**WHAT IS BEING ASKED**.
Go to the line containing "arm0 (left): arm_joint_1" in the records below and print it and every following line exactly, on through the line containing "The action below", then stop.

(Dataset records)
=== Begin Enclosure ===
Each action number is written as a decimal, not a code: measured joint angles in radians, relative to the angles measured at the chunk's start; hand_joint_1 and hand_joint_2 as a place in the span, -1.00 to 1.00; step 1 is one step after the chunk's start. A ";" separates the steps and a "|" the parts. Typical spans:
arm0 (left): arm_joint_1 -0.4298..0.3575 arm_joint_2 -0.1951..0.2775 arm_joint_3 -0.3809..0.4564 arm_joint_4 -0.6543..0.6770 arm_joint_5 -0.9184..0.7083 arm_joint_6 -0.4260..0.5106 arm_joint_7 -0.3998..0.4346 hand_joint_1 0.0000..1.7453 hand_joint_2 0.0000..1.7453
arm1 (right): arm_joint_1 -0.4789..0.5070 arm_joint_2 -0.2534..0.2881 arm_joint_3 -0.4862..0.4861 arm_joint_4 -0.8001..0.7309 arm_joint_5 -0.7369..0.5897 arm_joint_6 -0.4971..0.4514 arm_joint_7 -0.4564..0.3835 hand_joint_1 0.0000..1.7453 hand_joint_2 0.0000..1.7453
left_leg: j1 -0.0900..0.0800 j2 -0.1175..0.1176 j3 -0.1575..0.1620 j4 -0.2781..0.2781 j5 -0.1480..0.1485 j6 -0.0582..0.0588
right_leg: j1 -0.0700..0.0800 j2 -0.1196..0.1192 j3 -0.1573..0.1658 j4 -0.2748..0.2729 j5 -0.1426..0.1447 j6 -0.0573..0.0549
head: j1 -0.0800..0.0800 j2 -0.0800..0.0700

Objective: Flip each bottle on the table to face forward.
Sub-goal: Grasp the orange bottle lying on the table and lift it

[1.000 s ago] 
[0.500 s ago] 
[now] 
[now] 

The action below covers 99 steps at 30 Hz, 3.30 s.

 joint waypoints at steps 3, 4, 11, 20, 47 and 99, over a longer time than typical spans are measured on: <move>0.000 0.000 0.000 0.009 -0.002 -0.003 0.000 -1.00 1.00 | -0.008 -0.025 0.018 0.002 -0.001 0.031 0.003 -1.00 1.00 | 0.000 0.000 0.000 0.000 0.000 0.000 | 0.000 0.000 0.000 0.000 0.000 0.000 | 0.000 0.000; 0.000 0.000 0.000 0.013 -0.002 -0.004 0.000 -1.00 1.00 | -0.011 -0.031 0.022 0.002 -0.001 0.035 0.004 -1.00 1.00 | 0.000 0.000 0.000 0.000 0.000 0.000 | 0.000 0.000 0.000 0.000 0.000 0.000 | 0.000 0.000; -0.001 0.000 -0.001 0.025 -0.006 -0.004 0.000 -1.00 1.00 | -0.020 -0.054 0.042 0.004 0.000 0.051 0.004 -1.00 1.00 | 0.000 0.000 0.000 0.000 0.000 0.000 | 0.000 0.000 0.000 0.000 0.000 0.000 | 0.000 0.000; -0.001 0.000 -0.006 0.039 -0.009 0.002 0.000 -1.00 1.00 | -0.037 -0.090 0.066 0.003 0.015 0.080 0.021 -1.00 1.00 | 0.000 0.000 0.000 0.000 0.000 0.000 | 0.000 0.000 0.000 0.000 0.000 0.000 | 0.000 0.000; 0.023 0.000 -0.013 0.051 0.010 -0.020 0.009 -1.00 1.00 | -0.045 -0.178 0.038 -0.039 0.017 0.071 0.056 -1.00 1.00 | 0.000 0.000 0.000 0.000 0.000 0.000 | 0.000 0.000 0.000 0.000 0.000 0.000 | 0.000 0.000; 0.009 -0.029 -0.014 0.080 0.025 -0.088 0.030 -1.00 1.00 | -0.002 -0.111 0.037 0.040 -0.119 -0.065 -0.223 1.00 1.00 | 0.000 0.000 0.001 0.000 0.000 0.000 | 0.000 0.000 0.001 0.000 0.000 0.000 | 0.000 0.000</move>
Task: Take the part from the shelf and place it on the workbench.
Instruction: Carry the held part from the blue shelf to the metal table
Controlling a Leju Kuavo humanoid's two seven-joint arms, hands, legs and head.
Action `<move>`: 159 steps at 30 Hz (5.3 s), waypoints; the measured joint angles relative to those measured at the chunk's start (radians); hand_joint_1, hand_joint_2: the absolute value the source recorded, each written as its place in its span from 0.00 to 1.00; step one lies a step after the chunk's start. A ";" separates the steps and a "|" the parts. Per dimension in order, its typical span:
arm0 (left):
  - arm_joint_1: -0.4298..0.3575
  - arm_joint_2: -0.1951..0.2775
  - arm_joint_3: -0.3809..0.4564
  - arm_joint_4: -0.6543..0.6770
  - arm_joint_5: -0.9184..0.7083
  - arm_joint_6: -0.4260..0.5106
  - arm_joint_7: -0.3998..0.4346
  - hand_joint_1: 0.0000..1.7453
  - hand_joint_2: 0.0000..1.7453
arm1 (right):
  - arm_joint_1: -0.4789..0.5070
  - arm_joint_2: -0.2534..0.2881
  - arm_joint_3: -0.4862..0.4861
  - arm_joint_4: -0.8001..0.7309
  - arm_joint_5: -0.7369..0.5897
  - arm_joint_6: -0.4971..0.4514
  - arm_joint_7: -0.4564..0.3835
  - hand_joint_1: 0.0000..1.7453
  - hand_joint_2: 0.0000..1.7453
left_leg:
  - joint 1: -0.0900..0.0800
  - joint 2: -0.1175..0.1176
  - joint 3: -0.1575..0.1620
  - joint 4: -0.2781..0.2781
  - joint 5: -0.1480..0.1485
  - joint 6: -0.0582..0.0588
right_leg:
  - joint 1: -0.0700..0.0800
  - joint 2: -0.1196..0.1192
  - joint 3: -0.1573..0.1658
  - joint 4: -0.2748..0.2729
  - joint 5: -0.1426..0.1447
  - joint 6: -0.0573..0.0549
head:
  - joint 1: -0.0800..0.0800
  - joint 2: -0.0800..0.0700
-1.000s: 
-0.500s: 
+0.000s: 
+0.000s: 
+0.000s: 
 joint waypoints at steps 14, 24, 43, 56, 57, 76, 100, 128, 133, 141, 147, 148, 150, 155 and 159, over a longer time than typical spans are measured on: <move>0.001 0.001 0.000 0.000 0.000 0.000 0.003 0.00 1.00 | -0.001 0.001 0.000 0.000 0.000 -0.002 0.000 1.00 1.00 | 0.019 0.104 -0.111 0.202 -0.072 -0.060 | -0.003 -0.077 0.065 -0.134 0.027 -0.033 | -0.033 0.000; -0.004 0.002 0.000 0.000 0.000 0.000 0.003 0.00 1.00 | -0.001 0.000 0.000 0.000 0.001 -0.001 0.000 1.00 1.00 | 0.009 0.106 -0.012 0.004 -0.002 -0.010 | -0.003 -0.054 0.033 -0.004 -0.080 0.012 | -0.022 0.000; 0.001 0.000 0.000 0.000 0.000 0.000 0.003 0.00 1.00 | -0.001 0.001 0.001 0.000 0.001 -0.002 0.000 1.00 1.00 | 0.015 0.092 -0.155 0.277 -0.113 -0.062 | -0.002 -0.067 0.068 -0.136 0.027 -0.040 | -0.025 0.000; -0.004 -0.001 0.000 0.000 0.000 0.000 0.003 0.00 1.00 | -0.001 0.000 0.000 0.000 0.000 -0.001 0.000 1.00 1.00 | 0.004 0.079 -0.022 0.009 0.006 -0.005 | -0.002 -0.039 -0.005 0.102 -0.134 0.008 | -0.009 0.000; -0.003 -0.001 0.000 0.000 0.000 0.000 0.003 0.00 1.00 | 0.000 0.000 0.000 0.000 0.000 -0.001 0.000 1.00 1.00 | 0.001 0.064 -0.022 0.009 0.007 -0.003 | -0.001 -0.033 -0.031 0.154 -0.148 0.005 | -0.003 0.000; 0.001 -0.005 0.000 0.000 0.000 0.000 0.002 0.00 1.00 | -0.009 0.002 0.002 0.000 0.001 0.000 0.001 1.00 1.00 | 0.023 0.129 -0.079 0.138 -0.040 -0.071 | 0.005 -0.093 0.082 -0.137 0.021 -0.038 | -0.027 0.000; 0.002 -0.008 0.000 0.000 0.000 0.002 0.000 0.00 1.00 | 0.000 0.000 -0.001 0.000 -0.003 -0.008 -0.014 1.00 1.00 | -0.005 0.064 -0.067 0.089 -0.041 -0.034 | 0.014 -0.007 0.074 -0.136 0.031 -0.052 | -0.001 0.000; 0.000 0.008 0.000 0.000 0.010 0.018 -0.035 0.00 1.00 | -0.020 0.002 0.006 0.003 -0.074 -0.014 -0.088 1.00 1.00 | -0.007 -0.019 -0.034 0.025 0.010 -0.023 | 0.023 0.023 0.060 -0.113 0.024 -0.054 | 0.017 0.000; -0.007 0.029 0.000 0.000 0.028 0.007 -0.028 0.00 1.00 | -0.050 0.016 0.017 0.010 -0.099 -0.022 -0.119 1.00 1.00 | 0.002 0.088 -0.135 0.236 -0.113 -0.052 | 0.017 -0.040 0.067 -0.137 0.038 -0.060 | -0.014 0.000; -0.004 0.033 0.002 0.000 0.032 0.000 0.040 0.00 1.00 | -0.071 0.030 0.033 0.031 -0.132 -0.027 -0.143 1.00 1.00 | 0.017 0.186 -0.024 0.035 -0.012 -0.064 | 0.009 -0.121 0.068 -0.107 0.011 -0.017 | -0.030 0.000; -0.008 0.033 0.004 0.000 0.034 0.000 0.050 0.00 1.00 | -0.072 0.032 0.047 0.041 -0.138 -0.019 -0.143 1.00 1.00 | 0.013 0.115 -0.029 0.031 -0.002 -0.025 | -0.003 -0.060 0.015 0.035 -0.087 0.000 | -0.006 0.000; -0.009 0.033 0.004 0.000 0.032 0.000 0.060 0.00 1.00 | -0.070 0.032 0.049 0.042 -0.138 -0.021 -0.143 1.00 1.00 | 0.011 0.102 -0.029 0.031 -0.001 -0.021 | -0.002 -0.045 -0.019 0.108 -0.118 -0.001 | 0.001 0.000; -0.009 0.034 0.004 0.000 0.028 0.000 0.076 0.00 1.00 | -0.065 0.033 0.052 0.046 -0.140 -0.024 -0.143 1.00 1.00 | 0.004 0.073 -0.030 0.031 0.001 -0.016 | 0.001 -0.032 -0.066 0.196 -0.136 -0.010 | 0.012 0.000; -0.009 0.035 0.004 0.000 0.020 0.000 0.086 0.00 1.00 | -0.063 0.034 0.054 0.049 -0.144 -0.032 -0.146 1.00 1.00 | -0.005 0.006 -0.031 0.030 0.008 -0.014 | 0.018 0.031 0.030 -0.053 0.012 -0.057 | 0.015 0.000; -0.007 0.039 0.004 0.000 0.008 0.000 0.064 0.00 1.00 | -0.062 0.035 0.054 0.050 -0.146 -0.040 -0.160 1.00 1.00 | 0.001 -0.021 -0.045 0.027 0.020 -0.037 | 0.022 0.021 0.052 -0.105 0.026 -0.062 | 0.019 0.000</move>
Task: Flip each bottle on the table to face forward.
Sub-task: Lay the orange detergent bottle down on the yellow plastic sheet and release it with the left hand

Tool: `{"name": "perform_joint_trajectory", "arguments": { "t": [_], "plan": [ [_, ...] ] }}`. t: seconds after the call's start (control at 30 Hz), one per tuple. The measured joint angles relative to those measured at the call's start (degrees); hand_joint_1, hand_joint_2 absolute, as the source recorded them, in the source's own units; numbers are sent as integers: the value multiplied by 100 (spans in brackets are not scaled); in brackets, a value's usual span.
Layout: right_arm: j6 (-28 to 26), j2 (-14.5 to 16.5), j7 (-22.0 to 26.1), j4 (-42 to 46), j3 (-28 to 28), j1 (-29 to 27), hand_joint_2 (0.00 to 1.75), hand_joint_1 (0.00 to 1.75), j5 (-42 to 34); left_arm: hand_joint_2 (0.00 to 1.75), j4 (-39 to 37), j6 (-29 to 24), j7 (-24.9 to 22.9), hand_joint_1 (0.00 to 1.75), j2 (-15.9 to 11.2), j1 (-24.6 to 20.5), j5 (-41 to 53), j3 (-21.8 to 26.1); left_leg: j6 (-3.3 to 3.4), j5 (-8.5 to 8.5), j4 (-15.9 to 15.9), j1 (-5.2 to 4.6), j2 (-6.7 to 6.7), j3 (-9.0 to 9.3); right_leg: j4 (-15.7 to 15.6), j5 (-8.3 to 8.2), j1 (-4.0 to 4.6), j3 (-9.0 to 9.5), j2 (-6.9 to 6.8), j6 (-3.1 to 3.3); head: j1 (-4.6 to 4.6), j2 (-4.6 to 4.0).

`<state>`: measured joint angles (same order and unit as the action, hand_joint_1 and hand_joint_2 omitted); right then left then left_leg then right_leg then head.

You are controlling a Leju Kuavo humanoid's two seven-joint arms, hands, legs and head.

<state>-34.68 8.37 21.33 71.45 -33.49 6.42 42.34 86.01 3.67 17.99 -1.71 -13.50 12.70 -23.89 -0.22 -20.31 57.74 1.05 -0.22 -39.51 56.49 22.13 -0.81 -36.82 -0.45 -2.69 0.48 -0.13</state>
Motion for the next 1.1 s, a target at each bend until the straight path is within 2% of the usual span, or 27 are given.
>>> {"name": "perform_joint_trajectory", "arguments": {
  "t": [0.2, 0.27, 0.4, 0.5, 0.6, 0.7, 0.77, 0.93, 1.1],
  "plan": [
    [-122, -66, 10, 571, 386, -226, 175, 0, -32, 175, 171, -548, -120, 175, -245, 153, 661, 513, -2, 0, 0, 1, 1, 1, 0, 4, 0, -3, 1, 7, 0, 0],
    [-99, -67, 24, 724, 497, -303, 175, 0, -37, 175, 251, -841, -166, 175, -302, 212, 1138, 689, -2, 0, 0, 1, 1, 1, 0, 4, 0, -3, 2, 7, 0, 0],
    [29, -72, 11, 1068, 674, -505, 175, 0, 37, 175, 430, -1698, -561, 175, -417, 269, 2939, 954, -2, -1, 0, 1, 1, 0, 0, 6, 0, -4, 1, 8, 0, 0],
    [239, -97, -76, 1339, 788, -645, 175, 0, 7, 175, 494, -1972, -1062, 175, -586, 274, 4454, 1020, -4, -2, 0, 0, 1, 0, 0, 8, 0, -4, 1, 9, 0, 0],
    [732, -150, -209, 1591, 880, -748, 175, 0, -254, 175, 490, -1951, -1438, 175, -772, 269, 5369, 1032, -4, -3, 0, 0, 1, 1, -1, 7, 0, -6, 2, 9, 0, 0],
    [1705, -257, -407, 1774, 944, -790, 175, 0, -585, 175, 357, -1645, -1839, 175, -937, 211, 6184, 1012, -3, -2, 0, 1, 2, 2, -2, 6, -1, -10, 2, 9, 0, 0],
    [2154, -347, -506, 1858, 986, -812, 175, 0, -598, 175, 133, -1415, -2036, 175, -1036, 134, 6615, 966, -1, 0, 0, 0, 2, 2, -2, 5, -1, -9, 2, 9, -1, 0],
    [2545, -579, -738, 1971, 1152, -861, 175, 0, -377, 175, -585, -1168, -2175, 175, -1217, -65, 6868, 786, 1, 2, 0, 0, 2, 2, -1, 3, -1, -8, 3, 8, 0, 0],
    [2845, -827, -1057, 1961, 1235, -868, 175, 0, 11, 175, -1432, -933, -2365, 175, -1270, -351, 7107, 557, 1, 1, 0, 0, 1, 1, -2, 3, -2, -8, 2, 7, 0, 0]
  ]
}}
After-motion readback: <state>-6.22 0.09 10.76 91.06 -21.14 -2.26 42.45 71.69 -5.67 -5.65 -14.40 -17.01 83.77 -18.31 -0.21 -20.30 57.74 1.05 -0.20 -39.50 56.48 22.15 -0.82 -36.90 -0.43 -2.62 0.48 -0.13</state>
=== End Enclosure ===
**WRITTEN ANSWER**.
arm0 (left): arm_joint_1 -0.4298..0.3575 arm_joint_2 -0.1951..0.2775 arm_joint_3 -0.3809..0.4564 arm_joint_4 -0.6543..0.6770 arm_joint_5 -0.9184..0.7083 arm_joint_6 -0.4260..0.5106 arm_joint_7 -0.3998..0.4346 hand_joint_1 0.0000..1.7453 hand_joint_2 0.0000..1.7453
arm1 (right): arm_joint_1 -0.4789..0.5070 arm_joint_2 -0.2534..0.2881 arm_joint_3 -0.4862..0.4861 arm_joint_4 -0.8001..0.7309 arm_joint_5 -0.7369..0.5897 arm_joint_6 -0.4971..0.4514 arm_joint_7 -0.4564..0.3835 hand_joint_1 0.0000..1.7453 hand_joint_2 0.0000..1.7453
left_leg: j1 -0.0900..0.0800 j2 -0.1175..0.1176 j3 -0.1575..0.1620 j4 -0.2781..0.2781 j5 -0.1480..0.1485 j6 -0.0582..0.0588
right_leg: j1 -0.0700..0.0800 j2 -0.1196..0.1192 j3 -0.1573..0.1658 j4 -0.2748..0.2729 j5 -0.1426..0.1447 j6 -0.0573..0.0549
head: j1 -0.0800..0.0800 j2 -0.0800..0.0700

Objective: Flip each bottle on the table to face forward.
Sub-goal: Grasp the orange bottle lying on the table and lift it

[1.000 s ago] 
[0.500 s ago] 
[now] 
[now] 

The action below covers 99 steps at 30 Hz, 3.30 s.

Nothing remains to be written for this exercise.